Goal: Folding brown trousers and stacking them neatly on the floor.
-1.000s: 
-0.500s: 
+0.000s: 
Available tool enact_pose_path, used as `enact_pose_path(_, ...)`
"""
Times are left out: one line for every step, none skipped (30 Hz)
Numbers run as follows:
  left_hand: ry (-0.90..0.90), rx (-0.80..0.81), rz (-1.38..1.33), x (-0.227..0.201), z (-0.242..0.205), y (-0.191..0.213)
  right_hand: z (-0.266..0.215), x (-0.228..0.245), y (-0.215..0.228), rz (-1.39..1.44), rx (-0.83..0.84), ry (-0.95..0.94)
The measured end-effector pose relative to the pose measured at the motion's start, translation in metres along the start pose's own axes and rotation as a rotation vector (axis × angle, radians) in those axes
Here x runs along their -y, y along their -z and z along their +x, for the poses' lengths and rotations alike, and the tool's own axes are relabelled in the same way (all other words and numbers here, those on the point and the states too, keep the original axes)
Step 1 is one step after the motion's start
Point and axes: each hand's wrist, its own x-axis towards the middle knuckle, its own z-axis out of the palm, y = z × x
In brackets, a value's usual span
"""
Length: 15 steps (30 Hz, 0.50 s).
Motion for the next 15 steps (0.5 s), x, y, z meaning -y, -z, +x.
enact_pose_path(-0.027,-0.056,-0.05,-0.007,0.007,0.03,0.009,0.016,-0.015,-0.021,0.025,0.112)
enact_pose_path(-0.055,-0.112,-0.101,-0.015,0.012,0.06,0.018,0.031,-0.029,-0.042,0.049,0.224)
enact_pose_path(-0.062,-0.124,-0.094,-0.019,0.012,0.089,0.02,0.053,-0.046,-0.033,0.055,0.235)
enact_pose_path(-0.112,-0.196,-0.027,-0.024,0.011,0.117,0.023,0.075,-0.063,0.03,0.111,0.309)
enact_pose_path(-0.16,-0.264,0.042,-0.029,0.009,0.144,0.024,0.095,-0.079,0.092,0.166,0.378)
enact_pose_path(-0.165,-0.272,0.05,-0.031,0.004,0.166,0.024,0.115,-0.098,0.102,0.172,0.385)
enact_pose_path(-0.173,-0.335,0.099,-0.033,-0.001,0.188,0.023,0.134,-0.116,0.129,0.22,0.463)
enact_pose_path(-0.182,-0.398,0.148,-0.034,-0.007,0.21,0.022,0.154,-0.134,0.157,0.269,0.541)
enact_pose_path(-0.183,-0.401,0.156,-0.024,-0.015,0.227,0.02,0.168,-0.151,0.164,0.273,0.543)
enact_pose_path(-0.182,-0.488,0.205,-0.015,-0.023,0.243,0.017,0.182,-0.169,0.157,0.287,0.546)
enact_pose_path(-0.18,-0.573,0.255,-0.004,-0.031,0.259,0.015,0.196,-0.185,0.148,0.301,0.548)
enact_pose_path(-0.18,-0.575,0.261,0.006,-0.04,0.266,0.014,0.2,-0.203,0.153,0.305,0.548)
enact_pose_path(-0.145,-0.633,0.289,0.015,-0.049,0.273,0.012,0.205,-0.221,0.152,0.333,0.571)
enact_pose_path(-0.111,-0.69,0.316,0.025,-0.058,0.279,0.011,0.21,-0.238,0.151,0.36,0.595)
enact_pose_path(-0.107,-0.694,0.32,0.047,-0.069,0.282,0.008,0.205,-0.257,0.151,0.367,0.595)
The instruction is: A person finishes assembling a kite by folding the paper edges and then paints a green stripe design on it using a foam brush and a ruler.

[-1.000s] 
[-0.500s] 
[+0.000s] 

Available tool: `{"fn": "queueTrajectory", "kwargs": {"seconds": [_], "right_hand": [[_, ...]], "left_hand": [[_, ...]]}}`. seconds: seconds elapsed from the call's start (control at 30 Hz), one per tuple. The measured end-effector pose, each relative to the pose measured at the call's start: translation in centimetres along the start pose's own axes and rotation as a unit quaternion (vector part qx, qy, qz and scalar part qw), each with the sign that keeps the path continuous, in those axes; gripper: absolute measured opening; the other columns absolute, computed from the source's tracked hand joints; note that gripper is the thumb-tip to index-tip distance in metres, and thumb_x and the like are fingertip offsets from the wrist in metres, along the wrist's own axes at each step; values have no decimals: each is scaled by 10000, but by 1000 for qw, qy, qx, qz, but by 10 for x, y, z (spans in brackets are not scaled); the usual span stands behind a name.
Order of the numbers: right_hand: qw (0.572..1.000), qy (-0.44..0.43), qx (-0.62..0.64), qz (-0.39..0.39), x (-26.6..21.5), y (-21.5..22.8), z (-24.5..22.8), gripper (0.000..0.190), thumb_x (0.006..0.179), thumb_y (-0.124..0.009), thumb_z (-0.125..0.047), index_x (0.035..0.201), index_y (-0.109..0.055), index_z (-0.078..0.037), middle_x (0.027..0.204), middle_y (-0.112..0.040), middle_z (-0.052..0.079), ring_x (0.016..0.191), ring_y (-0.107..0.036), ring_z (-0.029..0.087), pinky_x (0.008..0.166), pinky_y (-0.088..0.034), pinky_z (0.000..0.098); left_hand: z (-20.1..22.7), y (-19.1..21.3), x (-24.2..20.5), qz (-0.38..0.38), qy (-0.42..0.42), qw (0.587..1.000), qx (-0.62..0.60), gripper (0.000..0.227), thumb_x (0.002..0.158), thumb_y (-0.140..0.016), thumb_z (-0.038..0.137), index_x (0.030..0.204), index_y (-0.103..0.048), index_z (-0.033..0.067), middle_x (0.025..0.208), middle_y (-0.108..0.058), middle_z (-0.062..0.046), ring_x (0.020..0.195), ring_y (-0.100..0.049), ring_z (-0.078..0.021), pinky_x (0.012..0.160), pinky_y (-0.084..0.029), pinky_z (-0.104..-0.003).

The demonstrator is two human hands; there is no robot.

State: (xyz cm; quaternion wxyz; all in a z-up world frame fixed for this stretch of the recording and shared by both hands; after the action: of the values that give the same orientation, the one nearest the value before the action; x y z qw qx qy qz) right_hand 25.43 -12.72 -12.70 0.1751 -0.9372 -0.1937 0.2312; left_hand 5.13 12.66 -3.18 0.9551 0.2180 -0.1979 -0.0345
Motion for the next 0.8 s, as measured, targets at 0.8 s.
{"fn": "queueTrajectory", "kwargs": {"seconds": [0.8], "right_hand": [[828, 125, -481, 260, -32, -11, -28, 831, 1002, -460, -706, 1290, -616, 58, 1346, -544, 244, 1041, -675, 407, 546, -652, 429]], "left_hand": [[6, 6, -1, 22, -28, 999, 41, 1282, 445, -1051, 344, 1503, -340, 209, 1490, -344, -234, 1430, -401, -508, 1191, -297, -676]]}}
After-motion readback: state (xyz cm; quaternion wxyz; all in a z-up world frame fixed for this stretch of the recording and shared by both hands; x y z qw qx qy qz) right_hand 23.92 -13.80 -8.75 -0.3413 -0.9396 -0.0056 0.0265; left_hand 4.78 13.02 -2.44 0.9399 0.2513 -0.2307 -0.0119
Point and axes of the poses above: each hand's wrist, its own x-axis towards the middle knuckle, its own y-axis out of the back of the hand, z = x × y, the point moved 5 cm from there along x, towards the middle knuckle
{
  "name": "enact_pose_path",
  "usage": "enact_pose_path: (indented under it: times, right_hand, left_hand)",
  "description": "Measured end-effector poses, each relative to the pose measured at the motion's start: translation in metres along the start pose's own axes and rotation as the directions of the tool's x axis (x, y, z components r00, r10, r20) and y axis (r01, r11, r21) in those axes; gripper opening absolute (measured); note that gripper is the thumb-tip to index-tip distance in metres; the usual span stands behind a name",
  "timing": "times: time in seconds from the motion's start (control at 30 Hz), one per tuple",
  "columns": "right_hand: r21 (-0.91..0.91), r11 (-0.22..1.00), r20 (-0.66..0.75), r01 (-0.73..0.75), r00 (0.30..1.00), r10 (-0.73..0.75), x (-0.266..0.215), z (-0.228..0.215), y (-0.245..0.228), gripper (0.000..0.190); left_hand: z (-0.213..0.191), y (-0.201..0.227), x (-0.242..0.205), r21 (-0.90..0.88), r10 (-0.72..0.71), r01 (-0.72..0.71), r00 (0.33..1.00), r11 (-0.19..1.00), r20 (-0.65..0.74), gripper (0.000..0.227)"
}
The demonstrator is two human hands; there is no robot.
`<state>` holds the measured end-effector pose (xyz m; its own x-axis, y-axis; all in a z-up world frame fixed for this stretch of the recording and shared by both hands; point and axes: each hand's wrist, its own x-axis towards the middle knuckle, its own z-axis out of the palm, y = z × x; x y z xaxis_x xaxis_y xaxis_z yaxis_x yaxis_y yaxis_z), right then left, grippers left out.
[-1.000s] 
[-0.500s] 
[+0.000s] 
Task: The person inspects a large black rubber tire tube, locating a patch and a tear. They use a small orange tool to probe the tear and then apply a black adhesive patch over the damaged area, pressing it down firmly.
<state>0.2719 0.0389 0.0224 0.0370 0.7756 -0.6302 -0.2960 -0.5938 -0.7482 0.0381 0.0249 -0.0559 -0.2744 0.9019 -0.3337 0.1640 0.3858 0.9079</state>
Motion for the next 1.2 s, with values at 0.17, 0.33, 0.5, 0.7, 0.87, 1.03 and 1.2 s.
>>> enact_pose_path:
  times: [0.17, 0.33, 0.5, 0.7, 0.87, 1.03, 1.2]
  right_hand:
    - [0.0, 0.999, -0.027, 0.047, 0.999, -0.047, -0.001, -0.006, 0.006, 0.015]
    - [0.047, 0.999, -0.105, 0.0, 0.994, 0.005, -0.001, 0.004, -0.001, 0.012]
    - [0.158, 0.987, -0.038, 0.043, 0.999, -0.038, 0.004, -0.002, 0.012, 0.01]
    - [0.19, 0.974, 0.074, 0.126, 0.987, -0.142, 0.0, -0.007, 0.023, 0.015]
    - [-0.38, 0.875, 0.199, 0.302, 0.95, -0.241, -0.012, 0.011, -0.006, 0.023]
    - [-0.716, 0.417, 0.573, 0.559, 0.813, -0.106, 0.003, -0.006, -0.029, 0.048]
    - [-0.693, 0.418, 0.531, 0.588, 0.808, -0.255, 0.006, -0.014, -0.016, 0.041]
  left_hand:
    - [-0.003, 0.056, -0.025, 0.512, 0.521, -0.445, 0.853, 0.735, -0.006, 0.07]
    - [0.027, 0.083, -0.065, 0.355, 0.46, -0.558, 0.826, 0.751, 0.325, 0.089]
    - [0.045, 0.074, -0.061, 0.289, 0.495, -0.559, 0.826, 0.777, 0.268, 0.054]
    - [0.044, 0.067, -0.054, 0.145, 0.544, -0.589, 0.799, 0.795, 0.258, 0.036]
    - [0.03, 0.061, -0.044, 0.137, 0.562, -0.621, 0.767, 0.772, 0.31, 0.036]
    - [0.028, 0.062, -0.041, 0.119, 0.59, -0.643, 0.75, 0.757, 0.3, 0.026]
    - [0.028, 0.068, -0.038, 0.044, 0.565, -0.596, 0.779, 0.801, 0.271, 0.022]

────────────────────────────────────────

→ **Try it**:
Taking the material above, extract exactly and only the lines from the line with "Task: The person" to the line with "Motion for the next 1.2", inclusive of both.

→ **Solved problem**:
Task: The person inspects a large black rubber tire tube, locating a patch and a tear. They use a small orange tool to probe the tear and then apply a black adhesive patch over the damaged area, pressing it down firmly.
<state>0.2719 0.0389 0.0224 0.0370 0.7756 -0.6302 -0.2960 -0.5938 -0.7482 0.0381 0.0249 -0.0559 -0.2744 0.9019 -0.3337 0.1640 0.3858 0.9079</state>
Motion for the next 1.2 s, with values at 0.17, 0.33, 0.5, 0.7, 0.87, 1.03 and 1.2 s.

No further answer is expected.